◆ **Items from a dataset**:
※

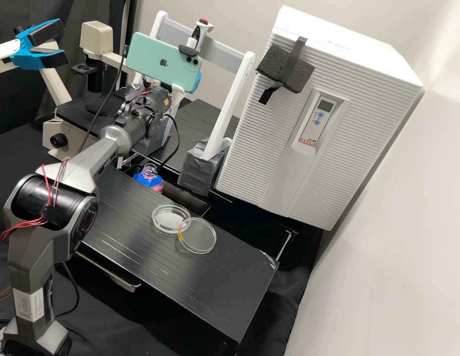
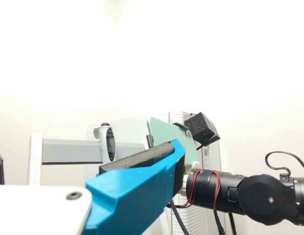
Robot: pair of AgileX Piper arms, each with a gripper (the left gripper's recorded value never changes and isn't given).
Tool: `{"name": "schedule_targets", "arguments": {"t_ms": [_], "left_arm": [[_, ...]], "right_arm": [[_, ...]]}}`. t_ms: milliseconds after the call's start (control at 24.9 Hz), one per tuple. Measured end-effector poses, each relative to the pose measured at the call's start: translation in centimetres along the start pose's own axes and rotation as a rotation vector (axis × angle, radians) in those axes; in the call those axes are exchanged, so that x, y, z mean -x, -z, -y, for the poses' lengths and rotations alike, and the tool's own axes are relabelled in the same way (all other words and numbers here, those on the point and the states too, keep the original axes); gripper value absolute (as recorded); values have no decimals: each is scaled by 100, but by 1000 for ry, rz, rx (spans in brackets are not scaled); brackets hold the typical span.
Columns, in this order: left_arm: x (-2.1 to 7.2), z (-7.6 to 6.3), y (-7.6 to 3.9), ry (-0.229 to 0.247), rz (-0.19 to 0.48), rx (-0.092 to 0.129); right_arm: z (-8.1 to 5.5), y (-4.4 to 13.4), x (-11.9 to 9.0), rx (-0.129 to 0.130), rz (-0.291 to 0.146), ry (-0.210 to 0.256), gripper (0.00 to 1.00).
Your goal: Use the pipette
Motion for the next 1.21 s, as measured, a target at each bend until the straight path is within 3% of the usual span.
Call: {"name": "schedule_targets", "arguments": {"t_ms": [201,241,522,844,1125,1205], "left_arm": [[2,8,3,2,-1,1],[5,13,4,4,-2,2],[-4,114,4,35,-4,23],[-11,128,-11,41,-1,19],[-17,135,-27,43,5,15],[-17,135,-27,43,5,15]], "right_arm": [[47,34,1,65,-7,11,0],[46,33,1,67,-7,10,0],[-7,-26,0,66,13,-5,0],[-36,-59,0,44,21,-12,0],[-31,-64,-4,46,22,-11,0],[-31,-64,-5,30,22,-11,0]]}}
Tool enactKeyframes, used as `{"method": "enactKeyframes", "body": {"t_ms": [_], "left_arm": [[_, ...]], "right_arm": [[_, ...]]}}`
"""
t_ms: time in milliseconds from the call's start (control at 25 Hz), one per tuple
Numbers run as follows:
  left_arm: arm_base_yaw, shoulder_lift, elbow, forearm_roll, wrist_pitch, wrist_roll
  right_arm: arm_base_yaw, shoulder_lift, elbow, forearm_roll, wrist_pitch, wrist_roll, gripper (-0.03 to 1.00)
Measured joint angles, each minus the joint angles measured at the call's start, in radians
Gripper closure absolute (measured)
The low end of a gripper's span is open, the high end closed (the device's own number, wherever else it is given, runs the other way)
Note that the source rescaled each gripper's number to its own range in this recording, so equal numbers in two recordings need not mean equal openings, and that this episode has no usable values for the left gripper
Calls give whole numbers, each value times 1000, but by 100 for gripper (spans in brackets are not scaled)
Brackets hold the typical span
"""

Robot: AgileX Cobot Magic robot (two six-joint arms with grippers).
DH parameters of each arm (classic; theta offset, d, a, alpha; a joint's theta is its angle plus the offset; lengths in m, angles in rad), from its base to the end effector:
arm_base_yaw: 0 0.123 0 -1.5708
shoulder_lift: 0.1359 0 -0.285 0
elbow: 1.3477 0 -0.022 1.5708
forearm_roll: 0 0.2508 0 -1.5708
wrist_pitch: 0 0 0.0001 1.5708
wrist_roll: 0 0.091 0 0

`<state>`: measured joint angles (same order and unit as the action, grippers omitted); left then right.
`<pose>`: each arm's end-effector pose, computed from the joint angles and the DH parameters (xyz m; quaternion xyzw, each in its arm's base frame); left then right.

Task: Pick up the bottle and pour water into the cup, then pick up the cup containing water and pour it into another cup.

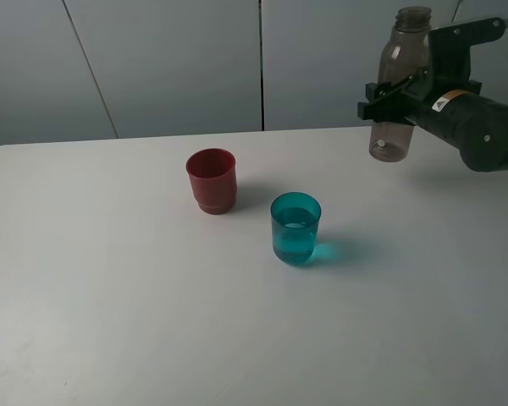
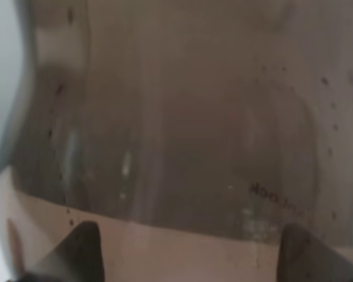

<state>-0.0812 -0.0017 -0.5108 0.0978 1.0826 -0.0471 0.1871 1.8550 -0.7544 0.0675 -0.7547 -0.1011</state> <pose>-0.0068 0.0084 0.2788 0.0118 0.8546 0.0156 0.5190 0.3500 0.0620 0.1586 -0.0805 0.7886 0.0229 0.6092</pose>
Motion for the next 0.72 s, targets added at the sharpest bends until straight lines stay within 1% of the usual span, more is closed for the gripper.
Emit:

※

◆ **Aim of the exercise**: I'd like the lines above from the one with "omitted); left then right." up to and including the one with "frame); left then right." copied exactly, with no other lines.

◆ **Written solution**:
`<state>`: measured joint angles (same order and unit as the action, grippers omitted); left then right.
`<pose>`: each arm's end-effector pose, computed from the joint angles and the DH parameters (xyz m; quaternion xyzw, each in its arm's base frame); left then right.

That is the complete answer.